--- START ---

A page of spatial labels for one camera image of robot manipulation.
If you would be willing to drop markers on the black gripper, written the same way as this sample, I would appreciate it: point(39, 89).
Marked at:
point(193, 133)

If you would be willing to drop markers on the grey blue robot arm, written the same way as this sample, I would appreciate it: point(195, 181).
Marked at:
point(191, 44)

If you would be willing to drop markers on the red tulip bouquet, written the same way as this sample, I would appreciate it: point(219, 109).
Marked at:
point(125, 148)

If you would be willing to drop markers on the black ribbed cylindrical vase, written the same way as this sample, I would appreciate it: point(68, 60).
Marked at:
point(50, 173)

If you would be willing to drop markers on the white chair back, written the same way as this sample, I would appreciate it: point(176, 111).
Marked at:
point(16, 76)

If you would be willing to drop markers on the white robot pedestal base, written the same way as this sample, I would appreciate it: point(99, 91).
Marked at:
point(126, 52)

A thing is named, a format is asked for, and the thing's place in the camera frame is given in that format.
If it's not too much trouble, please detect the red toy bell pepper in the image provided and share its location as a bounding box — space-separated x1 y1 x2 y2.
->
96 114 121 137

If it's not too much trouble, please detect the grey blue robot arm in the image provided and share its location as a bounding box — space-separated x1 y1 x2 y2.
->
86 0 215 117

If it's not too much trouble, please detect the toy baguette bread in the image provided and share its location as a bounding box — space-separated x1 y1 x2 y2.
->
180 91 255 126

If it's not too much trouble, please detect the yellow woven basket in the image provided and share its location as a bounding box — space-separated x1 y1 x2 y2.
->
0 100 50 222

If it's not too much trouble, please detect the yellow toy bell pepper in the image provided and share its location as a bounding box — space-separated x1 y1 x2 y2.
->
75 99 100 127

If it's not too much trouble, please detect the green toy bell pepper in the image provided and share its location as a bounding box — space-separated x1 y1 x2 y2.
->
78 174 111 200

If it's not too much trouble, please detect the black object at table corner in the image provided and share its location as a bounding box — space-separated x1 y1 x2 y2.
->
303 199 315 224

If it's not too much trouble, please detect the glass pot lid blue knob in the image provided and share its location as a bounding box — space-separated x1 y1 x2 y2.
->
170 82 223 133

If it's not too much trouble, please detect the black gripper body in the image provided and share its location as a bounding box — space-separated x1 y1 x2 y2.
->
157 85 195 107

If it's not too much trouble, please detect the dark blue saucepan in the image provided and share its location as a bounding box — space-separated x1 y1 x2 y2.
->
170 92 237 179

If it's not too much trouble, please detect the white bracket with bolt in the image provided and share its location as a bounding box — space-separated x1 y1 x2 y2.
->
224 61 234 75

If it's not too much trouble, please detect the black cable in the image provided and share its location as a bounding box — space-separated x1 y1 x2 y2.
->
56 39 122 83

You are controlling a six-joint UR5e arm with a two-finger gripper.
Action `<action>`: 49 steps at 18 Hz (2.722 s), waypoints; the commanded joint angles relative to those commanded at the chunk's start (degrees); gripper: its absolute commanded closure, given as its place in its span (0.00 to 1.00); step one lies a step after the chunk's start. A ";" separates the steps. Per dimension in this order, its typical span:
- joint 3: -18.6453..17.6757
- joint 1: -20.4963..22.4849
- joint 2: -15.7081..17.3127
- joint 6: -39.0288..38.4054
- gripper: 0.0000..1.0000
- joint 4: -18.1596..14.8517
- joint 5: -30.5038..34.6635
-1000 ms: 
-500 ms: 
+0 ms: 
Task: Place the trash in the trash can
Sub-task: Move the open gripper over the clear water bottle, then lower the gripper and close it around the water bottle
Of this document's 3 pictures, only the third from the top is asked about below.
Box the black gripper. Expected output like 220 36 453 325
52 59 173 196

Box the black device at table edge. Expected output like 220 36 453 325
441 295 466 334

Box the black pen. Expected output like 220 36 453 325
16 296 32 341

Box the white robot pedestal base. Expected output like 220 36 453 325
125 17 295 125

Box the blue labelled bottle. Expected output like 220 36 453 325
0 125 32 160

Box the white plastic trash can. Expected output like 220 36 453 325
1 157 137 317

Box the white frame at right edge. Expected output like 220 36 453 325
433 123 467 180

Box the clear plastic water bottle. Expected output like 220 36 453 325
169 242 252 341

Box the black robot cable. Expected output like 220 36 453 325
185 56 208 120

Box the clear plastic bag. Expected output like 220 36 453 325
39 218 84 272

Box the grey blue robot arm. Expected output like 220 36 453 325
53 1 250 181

--- END ---

*The task:* Only lines that hold the string "joint" belong in the answer, so copy every one of them from the records.

*Solution for this exercise:*
You are controlling a six-joint UR5e arm with a two-finger gripper.
Action `<action>`: 49 steps at 18 Hz (2.722 s), waypoints; the commanded joint angles relative to those commanded at the chunk's start (degrees); gripper: its absolute commanded closure, given as its place in its span (0.00 to 1.00); step one lies a step after the chunk's start. A ";" separates the steps. Per dimension in this order, its typical span:
- joint 3: -18.6453..17.6757
- joint 1: -20.4963..22.4849
- joint 2: -15.7081..17.3127
- joint 6: -39.0288..38.4054
- joint 4: -18.1596..14.8517
- joint 5: -30.5038..34.6635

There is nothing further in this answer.